:: WHAT IS BEING ASKED ::
Nothing but an exact copy of the data should be output.

EXTRACTED DATA: Begin

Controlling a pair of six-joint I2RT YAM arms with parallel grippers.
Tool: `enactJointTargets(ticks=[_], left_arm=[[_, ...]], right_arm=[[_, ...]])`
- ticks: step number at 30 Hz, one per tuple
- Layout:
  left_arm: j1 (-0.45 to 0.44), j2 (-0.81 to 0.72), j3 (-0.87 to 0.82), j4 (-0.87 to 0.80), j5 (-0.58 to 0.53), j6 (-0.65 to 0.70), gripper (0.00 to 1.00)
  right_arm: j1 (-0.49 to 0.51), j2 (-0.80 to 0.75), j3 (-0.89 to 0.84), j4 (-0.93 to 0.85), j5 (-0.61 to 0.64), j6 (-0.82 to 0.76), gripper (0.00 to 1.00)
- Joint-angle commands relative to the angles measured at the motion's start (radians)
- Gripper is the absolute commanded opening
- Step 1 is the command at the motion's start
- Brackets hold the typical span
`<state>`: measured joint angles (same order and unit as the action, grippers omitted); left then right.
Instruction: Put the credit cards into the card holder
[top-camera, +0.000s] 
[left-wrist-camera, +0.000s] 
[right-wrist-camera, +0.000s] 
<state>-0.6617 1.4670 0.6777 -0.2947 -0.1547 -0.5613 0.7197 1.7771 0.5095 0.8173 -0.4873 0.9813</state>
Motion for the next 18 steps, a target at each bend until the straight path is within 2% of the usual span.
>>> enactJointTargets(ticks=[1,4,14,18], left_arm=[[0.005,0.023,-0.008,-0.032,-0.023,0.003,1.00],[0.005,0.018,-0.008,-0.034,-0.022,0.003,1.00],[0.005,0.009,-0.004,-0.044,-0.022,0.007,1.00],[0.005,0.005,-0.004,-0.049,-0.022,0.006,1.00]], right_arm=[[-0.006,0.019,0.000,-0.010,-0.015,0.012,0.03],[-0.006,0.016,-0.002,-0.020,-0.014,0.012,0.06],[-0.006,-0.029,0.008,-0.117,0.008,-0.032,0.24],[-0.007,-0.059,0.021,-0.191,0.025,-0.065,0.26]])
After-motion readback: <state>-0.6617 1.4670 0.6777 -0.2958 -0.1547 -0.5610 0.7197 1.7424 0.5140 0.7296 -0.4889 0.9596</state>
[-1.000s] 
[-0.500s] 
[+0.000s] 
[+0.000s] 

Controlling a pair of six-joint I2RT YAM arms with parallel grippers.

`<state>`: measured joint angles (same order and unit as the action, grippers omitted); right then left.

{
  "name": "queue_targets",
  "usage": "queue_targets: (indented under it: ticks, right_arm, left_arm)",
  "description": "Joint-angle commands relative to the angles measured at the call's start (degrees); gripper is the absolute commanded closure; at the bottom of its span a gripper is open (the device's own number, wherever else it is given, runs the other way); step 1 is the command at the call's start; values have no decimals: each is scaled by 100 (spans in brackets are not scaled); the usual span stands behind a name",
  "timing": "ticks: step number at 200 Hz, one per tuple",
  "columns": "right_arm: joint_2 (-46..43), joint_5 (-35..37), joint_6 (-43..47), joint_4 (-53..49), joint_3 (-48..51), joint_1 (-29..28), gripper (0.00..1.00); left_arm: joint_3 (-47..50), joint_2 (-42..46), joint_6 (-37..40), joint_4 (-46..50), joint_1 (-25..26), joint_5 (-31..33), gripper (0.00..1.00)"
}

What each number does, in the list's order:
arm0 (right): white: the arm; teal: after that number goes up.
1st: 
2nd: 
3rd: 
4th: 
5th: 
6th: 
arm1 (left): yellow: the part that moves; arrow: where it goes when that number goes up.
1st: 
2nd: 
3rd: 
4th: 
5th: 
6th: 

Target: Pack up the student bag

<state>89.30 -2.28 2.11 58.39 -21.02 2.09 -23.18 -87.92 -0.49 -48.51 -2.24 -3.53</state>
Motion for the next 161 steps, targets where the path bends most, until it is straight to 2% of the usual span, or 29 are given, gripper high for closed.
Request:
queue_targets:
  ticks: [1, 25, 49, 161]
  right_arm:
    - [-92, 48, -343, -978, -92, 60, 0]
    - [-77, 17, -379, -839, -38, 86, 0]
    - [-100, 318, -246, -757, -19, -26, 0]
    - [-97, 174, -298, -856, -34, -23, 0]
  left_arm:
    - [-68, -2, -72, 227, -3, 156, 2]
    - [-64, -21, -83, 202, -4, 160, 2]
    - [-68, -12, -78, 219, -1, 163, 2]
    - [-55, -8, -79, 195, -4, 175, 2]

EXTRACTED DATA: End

:: COMPLETED TASK ::
Controlling a pair of six-joint I2RT YAM arms with parallel grippers.
Tool: `enactJointTargets(ticks=[_], left_arm=[[_, ...]], right_arm=[[_, ...]])`
- ticks: step number at 30 Hz, one per tuple
- Layout:
  left_arm: j1 (-0.45 to 0.44), j2 (-0.81 to 0.72), j3 (-0.87 to 0.82), j4 (-0.87 to 0.80), j5 (-0.58 to 0.53), j6 (-0.65 to 0.70), gripper (0.00 to 1.00)
  right_arm: j1 (-0.49 to 0.51), j2 (-0.80 to 0.75), j3 (-0.89 to 0.84), j4 (-0.93 to 0.85), j5 (-0.61 to 0.64), j6 (-0.82 to 0.76), gripper (0.00 to 1.00)
- Joint-angle commands relative to the angles measured at the motion's start (radians)
- Gripper is the absolute commanded opening
- Step 1 is the command at the motion's start
- Brackets hold the typical span
`<state>`: measured joint angles (same order and unit as the action, grippers omitted); left then right.
Instruction: Put the credit cards into the card holder
[top-camera, +0.000s] 
[left-wrist-camera, +0.000s] 
[right-wrist-camera, +0.000s] 
<state>-0.6617 1.4670 0.6777 -0.2947 -0.1547 -0.5613 0.7197 1.7771 0.5095 0.8173 -0.4873 0.9813</state>
Motion for the next 18 steps, a target at each bend until the straight path is within 2% of the usual span.
>>> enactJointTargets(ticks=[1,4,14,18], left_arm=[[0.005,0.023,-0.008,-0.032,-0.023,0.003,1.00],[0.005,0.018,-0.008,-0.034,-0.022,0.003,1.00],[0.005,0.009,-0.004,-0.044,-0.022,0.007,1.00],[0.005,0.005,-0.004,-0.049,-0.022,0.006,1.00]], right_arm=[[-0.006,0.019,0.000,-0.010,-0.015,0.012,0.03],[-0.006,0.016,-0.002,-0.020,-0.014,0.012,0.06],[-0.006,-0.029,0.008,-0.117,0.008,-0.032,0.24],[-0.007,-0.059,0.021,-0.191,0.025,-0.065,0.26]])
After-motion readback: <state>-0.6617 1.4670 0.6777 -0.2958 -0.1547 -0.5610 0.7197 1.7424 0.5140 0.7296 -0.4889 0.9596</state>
[-1.000s] 
[-0.500s] 
[+0.000s] 
[+0.000s] 

Controlling a pair of six-joint I2RT YAM arms with parallel grippers.

`<state>`: measured joint angles (same order and unit as the action, grippers omitted); right then left.

{
  "name": "queue_targets",
  "usage": "queue_targets: (indented under it: ticks, right_arm, left_arm)",
  "description": "Joint-angle commands relative to the angles measured at the call's start (degrees); gripper is the absolute commanded closure; at the bottom of its span a gripper is open (the device's own number, wherever else it is given, runs the other way); step 1 is the command at the call's start; values have no decimals: each is scaled by 100 (spans in brackets are not scaled); the usual span stands behind a name",
  "timing": "ticks: step number at 200 Hz, one per tuple",
  "columns": "right_arm: joint_2 (-46..43), joint_5 (-35..37), joint_6 (-43..47), joint_4 (-53..49), joint_3 (-48..51), joint_1 (-29..28), gripper (0.00..1.00); left_arm: joint_3 (-47..50), joint_2 (-42..46), joint_6 (-37..40), joint_4 (-46..50), joint_1 (-25..26), joint_5 (-31..33), gripper (0.00..1.00)"
}

What each number does, in the list's order:
arm0 (right): white: the arm; teal: after that number goes up.
1st: 
2nd: 
3rd: 
4th: 
5th: 
6th: 
arm1 (left): yellow: the part that moves; arrow: where it goes when that number goes up.
1st: 
2nd: 
3rd: 
4th: 
5th: 
6th: 

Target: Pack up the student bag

<state>89.30 -2.28 2.11 58.39 -21.02 2.09 -23.18 -87.92 -0.49 -48.51 -2.24 -3.53</state>
Motion for the next 161 steps, targets where the path bends most, until it is straight to 2% of the usual span, or 29 are given, gripper high for closed.
Request:
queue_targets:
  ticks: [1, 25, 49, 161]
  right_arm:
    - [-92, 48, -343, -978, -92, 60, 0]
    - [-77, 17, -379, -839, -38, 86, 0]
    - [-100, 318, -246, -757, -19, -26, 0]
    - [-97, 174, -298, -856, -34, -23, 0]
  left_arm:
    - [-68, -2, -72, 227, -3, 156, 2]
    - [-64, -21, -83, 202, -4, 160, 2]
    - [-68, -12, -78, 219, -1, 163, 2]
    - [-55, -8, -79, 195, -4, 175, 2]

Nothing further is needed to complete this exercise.